◆ What is being asked ◆
Exactly the lines from the one containing "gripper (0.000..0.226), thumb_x" through the one containing "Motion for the" in the listing below are to be copied, with the pictures left out.

◆ Data provided ◆

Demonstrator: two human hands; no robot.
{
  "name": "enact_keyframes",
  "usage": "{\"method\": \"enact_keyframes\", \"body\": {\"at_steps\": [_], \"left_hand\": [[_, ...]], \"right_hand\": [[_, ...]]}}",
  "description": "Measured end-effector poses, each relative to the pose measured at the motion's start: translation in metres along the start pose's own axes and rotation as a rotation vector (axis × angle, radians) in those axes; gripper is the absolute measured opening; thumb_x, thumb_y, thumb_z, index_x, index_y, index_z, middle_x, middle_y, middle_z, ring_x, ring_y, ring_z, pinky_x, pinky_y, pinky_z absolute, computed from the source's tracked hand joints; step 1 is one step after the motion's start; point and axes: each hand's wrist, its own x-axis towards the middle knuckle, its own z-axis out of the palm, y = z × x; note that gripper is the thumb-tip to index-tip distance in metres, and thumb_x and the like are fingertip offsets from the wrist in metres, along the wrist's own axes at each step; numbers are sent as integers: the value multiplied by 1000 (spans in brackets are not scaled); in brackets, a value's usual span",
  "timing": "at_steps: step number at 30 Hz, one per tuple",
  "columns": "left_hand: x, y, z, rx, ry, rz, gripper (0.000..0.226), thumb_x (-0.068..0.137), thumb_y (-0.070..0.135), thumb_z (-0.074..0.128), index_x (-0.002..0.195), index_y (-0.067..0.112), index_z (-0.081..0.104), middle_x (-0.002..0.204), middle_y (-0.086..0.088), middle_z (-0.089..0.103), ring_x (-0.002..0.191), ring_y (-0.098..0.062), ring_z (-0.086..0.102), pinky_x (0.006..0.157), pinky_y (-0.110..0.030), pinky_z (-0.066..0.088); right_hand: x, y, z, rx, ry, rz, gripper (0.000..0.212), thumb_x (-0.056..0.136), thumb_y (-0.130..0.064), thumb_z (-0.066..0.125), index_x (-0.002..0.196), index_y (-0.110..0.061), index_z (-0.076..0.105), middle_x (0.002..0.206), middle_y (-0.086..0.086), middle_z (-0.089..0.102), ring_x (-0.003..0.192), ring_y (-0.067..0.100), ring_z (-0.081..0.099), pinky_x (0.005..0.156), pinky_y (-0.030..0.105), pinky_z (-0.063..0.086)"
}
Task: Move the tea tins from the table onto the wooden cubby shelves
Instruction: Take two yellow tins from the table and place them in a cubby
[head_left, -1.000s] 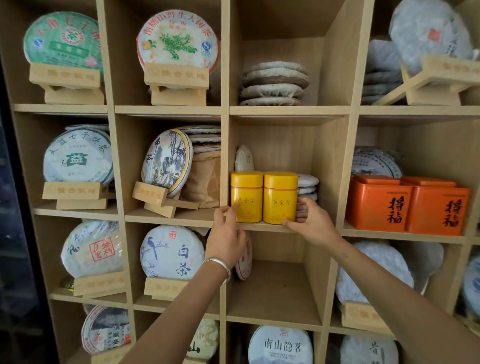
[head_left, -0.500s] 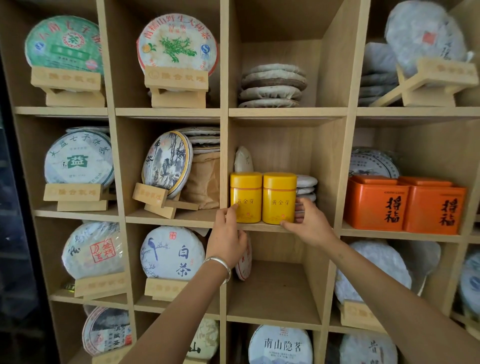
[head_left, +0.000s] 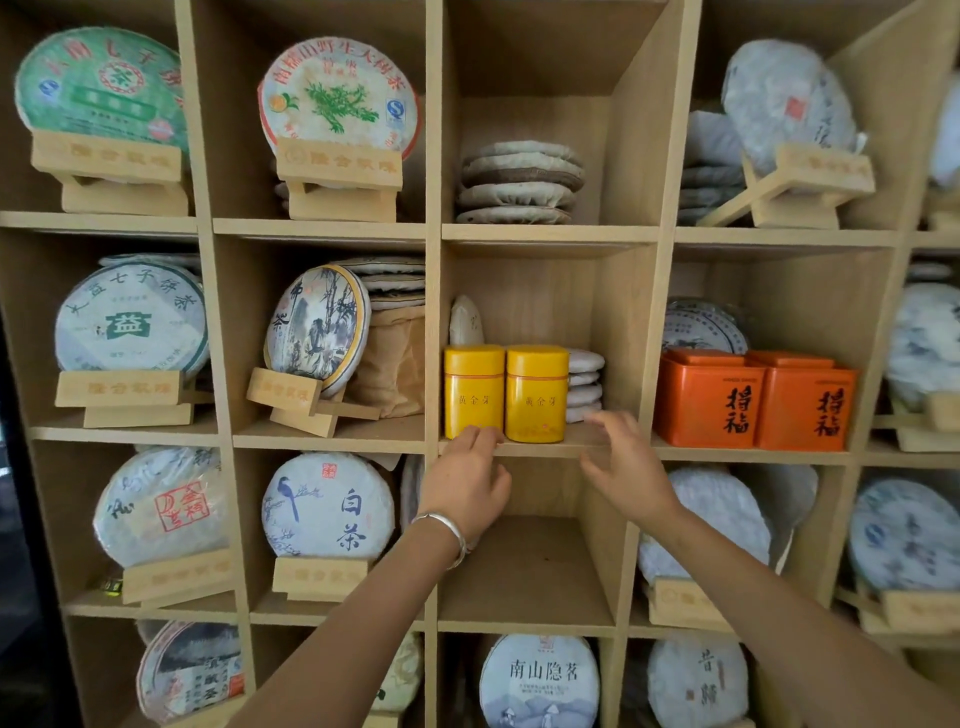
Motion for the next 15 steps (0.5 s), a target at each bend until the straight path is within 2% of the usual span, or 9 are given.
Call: {"method": "enact_keyframes", "body": {"at_steps": [5,8,12,15], "left_hand": [[0,42,18,19,-146,128,28,87,33,49,110,17,56,112,-3,56,102,-23,56,75,-32,48],[-4,84,38,1,-232,218,29,87,37,50,106,16,56,112,-6,57,102,-26,56,75,-32,46],[-20,160,59,-152,-287,332,32,87,41,50,106,17,59,109,-7,59,101,-26,56,74,-31,45],[-35,233,73,-242,-365,445,32,84,44,53,103,18,58,107,-6,59,101,-25,56,75,-34,47]], "right_hand": [[-36,8,-39,-271,-35,26,32,82,-16,67,114,-13,61,109,7,56,99,24,57,76,33,49],[-72,25,-78,-412,-7,108,29,83,-18,65,111,-13,62,109,6,58,104,25,56,68,26,43],[-137,43,-148,-543,-32,319,30,87,-21,60,115,-11,59,112,10,55,105,30,53,75,35,45],[-198,51,-212,-650,-33,436,33,87,-26,61,118,-14,57,113,8,54,102,30,55,75,36,47]]}}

◆ Response ◆
  "columns": "left_hand: x, y, z, rx, ry, rz, gripper (0.000..0.226), thumb_x (-0.068..0.137), thumb_y (-0.070..0.135), thumb_z (-0.074..0.128), index_x (-0.002..0.195), index_y (-0.067..0.112), index_z (-0.081..0.104), middle_x (-0.002..0.204), middle_y (-0.086..0.088), middle_z (-0.089..0.103), ring_x (-0.002..0.191), ring_y (-0.098..0.062), ring_z (-0.086..0.102), pinky_x (0.006..0.157), pinky_y (-0.110..0.030), pinky_z (-0.066..0.088); right_hand: x, y, z, rx, ry, rz, gripper (0.000..0.212), thumb_x (-0.056..0.136), thumb_y (-0.130..0.064), thumb_z (-0.066..0.125), index_x (-0.002..0.196), index_y (-0.110..0.061), index_z (-0.076..0.105), middle_x (0.002..0.206), middle_y (-0.086..0.086), middle_z (-0.089..0.102), ring_x (-0.003..0.192), ring_y (-0.067..0.100), ring_z (-0.081..0.099), pinky_x (0.005..0.156), pinky_y (-0.030..0.105), pinky_z (-0.063..0.086)"
}
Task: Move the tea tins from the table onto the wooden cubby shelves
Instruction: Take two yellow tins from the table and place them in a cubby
[head_left, -1.000s] 
[head_left, -0.500s] 
[head_left, +0.000s] 
Motion for the next 15 steps (0.5 s), a target at each bend until the straight path is within 2% of the usual span, or 9 are given.

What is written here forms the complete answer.